→ **What is expected**
Lines in the listing below that contain the string "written" are to be found and copied.

→ **Records to use**
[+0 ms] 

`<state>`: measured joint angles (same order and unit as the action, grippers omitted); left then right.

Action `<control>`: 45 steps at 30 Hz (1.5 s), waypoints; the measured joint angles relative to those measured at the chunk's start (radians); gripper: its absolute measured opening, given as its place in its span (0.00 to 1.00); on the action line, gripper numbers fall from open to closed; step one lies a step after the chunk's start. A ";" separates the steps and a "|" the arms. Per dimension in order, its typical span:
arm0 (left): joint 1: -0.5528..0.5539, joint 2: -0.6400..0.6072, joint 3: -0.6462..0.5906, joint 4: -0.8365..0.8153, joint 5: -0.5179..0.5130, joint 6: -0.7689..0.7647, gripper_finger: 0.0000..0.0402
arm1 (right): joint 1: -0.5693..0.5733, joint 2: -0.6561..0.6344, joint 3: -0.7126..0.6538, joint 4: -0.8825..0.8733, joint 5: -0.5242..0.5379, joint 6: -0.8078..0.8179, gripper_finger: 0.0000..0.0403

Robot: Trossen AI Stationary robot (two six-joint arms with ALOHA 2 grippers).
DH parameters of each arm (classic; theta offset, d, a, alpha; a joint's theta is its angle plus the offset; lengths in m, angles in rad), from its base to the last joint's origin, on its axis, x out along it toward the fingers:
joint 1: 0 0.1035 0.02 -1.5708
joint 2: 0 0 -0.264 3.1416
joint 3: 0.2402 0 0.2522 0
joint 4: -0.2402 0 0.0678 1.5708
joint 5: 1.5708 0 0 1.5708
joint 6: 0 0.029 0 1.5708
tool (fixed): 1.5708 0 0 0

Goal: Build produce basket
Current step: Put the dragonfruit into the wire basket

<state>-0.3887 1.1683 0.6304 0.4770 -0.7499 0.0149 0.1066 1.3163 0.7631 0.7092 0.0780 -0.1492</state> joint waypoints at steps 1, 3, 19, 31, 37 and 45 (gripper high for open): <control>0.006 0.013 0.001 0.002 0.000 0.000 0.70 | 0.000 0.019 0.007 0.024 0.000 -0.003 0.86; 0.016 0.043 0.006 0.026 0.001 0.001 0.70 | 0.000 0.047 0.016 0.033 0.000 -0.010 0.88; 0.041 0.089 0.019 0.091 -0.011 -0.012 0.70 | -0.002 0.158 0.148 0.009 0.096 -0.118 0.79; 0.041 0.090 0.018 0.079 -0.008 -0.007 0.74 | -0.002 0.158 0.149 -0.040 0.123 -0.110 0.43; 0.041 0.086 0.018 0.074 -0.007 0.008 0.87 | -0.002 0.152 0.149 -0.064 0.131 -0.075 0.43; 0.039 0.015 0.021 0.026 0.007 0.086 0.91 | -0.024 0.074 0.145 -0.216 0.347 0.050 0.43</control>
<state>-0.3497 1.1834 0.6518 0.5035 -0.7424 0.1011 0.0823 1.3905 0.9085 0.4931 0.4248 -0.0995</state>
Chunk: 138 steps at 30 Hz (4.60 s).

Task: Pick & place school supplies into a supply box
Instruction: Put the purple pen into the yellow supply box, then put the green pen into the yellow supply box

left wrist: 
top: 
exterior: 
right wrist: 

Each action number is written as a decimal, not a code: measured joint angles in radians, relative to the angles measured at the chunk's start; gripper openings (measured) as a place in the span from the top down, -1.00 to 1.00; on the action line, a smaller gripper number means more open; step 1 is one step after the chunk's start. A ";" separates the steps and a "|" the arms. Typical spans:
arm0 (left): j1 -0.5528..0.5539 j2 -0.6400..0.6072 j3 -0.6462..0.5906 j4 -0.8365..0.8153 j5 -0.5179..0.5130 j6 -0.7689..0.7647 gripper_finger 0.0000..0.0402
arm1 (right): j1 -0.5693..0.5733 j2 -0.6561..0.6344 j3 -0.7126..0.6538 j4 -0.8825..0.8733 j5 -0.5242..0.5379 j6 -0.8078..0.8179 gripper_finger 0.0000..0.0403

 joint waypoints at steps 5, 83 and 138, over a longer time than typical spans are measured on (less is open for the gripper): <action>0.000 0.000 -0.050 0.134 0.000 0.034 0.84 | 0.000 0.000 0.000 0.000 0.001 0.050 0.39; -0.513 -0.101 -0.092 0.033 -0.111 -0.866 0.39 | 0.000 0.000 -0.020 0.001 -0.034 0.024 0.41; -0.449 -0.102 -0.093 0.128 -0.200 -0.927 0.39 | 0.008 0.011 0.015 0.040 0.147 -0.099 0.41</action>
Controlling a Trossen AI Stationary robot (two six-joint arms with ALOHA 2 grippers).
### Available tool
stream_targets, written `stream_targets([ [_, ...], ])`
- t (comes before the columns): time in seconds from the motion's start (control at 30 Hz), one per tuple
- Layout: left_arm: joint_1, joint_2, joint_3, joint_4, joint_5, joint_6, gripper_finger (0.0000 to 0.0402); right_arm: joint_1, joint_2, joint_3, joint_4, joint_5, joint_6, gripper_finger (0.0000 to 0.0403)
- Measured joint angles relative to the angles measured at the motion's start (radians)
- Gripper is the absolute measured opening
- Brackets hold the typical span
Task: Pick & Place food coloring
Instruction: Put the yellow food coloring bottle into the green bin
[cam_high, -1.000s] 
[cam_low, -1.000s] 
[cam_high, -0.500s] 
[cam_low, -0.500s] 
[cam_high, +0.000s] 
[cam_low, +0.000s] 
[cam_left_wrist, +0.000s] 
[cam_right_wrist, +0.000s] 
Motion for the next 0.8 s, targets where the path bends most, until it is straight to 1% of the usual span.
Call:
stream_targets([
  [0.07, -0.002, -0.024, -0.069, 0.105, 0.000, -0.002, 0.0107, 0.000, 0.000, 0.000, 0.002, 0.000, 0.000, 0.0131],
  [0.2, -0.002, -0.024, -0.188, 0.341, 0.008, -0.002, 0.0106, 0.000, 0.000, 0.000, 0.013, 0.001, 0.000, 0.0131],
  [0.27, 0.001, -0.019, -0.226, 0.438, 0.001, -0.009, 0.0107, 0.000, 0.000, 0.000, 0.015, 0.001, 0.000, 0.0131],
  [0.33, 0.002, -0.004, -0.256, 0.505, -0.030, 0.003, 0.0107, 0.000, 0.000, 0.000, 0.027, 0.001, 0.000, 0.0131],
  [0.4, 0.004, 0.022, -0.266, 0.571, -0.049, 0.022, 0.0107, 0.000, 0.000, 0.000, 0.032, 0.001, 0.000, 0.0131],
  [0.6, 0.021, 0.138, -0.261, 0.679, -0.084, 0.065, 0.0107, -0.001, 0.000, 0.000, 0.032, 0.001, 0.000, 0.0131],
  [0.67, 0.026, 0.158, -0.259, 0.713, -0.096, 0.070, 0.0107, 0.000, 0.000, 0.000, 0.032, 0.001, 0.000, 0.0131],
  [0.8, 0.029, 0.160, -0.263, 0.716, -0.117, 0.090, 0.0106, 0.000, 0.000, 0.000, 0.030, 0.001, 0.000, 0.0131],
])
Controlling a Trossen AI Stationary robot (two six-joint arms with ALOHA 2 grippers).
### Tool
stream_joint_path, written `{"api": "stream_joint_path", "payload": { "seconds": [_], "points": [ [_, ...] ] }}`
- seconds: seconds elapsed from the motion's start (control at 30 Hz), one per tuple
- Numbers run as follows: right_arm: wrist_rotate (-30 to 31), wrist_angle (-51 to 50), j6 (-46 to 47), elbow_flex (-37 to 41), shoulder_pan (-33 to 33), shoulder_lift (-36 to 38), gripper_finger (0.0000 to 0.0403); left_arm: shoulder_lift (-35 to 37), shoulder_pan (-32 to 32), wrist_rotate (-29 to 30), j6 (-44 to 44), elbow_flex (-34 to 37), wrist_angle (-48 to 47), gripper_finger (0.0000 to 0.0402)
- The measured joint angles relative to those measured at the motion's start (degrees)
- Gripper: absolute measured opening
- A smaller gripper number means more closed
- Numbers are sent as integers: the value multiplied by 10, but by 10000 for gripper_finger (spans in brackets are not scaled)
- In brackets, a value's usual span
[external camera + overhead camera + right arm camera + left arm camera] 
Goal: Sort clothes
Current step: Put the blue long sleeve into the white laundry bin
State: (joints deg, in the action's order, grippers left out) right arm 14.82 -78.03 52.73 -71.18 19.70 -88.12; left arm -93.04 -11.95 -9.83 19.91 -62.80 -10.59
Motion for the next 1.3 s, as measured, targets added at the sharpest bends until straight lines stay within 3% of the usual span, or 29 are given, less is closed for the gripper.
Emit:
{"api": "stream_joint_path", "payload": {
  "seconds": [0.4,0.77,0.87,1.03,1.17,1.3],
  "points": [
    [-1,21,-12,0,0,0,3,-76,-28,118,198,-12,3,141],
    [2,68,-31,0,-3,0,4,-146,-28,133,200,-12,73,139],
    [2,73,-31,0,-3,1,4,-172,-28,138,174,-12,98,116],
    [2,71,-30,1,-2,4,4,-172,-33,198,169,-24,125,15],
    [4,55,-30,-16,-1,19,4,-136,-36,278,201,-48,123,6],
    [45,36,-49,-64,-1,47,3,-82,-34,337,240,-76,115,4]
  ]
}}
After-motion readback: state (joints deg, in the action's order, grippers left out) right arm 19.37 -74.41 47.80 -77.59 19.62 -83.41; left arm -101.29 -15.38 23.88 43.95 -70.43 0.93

→ **Solved problem**
Each action number is written as a decimal, not a code: measured joint angles in radians, relative to the angles measured at the chunk's start; gripper openings (measured) as a place in the span from the top down, -1.00 to 1.00; on the action line, a smaller gripper number means more open; step 1 is one step after the chunk's start. A ";" separates the steps and a "|" the arms. Typical spans:
stream_targets, written `stream_targets([ [_, ...], ])`
stream_joint_path, written `{"api": "stream_joint_path", "payload": { "seconds": [_], "points": [ [_, ...] ] }}`

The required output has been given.